Even though Samsung may have to pay at least a billion dollars to Apple (News - Alert) after a California jury ruled against the South Korean company for patent infringement, Samsung may be in better shape than first appears.
Samsung (News - Alert) has many options to minimize the impact of the historic jury verdict.
First, Samsung plans to appeal Friday’s verdict, according to TechZone360. It is possible that all or part of the damages could be rejected by the judge who presided at the trial, or a federal appeals court – or even the U.S. Supreme Court, if this case makes it that far.
In fact, the case could be a tempting one for the U.S. Supreme Court to review given that it could set guidelines on what defines patent infringement – a new and evolving part of the law.
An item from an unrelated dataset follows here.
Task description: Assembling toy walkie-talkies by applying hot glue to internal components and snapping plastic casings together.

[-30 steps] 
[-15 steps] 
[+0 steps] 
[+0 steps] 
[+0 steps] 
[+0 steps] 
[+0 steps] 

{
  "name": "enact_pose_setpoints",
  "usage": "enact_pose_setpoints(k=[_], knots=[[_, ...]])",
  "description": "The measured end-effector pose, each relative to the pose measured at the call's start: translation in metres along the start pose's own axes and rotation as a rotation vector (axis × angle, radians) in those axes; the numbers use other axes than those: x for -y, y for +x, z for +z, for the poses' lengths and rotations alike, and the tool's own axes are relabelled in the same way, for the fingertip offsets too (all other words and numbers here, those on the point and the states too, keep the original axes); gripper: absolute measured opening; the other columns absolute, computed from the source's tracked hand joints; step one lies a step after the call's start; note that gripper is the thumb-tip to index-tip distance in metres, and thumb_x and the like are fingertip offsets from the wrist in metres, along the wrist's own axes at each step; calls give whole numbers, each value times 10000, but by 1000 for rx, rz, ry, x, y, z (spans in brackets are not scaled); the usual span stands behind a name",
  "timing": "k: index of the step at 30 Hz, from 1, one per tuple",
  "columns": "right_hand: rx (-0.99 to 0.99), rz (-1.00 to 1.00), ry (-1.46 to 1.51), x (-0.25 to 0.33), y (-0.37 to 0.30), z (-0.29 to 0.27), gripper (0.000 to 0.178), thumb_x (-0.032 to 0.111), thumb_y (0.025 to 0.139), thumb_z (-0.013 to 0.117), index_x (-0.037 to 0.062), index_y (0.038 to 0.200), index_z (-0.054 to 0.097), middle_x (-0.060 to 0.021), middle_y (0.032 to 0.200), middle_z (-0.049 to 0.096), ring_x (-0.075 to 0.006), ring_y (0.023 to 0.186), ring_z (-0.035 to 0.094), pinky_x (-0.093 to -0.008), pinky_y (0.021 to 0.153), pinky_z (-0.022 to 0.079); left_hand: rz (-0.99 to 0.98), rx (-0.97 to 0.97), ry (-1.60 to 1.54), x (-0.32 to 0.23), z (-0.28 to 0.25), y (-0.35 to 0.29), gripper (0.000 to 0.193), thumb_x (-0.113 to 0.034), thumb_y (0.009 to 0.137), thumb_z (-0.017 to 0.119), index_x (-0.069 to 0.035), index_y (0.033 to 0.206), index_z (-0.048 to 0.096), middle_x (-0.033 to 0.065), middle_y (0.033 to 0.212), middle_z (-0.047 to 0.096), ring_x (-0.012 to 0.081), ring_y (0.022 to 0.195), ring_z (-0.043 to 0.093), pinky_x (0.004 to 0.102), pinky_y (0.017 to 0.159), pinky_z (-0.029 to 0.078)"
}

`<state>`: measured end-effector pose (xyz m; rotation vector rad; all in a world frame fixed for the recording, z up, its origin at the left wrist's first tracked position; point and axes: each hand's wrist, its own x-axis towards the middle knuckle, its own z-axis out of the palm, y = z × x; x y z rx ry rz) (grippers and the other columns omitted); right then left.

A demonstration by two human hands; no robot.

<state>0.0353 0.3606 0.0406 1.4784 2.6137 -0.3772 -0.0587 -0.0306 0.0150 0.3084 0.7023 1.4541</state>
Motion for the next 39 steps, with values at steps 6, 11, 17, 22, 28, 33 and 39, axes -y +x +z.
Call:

The large amount of damages may also raise the interest of the highest court in the United States.
According to the Wall Street Journal, an appeal could focus on one of several tracks. The judge hearing the case could reject the verdict because it was “unreasonable or unsupported by the evidence.” The method used by the jury to calculate damages – which compares lost profits suffered by Apple versus sales of products made by Samsung with the infringing technology, is another grounds for appeal.
"I would say there are quite a few problems with the way Apple calculated damages," Brian Love, who teaches at Santa Clara University School of Law, told WSJ.
If the verdict is not overturned by the lower court judge, the case may make it to the U.S. Court of Appeals for the Federal Circuit, which focuses on patents. It reverses about half of the jury verdicts it hears, Love told The Journal.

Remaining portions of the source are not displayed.